Strip out all images, then restate the data verbatim.

····················

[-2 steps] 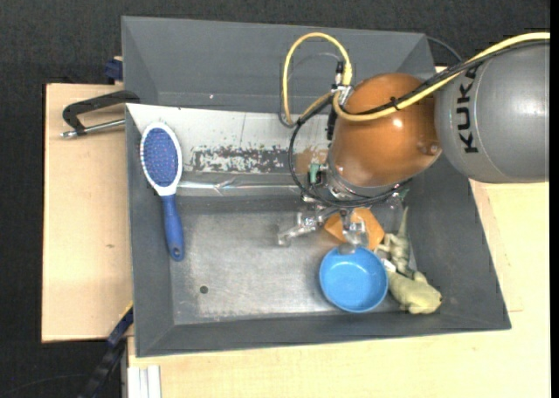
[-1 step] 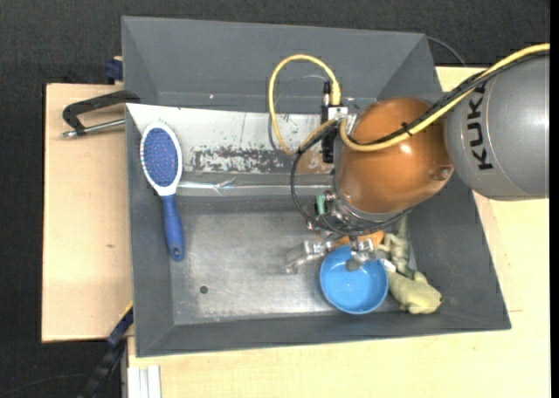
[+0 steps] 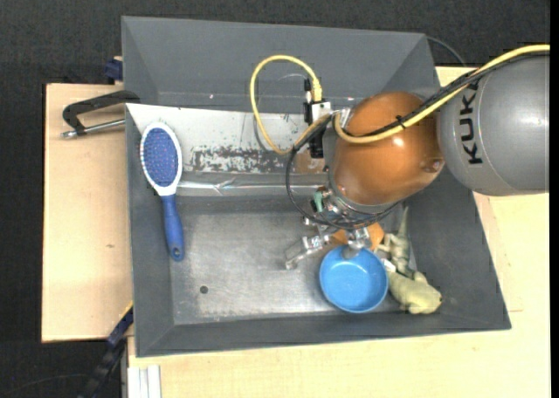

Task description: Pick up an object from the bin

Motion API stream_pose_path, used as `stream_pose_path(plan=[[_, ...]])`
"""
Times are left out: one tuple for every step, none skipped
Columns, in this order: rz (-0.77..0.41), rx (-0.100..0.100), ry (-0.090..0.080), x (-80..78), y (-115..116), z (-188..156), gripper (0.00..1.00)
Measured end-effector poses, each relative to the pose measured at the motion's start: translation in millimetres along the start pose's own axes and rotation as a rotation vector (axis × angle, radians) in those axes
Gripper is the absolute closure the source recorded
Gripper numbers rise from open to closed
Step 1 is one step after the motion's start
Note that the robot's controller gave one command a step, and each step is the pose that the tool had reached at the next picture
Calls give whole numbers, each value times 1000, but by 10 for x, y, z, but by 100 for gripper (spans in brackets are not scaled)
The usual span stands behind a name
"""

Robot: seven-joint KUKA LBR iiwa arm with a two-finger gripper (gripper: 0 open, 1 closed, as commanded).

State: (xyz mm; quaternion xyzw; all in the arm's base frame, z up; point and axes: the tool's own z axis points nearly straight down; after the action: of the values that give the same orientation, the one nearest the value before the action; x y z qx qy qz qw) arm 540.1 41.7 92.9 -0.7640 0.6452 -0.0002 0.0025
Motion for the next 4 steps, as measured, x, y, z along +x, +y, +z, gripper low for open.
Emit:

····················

= Written reply =
[-2 steps] 
[-1 step] 
[+0 steps] 

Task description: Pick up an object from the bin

Motion API stream_pose_path, used as `stream_pose_path(plan=[[_, ...]])`
"""
Times are left out: one tuple for every step, none skipped
Columns, in this order: rz (-0.77..0.41), rx (-0.100..0.100), ry (-0.090..0.080), x (-80..78), y (-115..116), z (-188..156), gripper (0.00..1.00)
Measured end-effector poses, each relative to the pose measured at the motion's start: translation in millimetres along the start pose's own axes and rotation as a rotation vector (axis × angle, radians) in those axes
Gripper is the absolute closure the source recorded
Gripper numbers rise from open to closed
Step 1 is one step after the motion's start
Note that the robot's controller gave one command a step, and each step is the pose that the tool had reached at the next picture
Calls give whole numbers, each value times 1000, but by 10 for x, y, z, but by 100 for gripper (spans in brackets are not scaled)
The usual span stands behind a name
"""

Robot: seven-joint KUKA LBR iiwa arm with a two-finger gripper (gripper: 0 open, 1 closed, as commanded).

State: (xyz mm; quaternion xyzw; all in the arm's base frame, z up; point and axes: the tool's own z axis points nearly straight down; after the action: of the values that give the same orientation, the one nearest the value before the action; x y z qx qy qz qw) arm 540.1 41.7 92.9 -0.7640 0.6452 -0.0002 0.0025
Motion for the next 4 steps, as measured, x, y, z along +x, +y, +z, gripper low for open.
Emit:

The exercise closes with this answer.